Description of the task ▸ Repeat only the stretch of lines below that runs from the line with "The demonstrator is" through the line with "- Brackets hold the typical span", unaltered.

Source material ▸
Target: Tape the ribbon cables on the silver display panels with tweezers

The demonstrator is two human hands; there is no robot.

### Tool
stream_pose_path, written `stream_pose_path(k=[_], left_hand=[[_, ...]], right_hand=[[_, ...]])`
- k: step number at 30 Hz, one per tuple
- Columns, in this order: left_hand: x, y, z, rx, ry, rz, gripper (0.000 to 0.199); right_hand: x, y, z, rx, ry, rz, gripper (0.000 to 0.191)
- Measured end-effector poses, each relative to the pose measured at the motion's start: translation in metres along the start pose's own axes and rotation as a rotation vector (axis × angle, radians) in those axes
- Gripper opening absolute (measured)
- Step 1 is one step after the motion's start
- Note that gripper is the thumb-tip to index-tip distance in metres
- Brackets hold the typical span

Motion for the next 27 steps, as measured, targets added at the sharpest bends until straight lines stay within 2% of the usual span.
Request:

Solved exercise ▸
The demonstrator is two human hands; there is no robot.

### Tool
stream_pose_path, written `stream_pose_path(k=[_], left_hand=[[_, ...]], right_hand=[[_, ...]])`
- k: step number at 30 Hz, one per tuple
- Columns, in this order: left_hand: x, y, z, rx, ry, rz, gripper (0.000 to 0.199); right_hand: x, y, z, rx, ry, rz, gripper (0.000 to 0.191)
- Measured end-effector poses, each relative to the pose measured at the motion's start: translation in metres along the start pose's own axes and rotation as a rotation vector (axis × angle, radians) in those axes
- Gripper opening absolute (measured)
- Step 1 is one step after the motion's start
- Note that gripper is the thumb-tip to index-tip distance in metres
- Brackets hold the typical span

The requested output has now been given in full.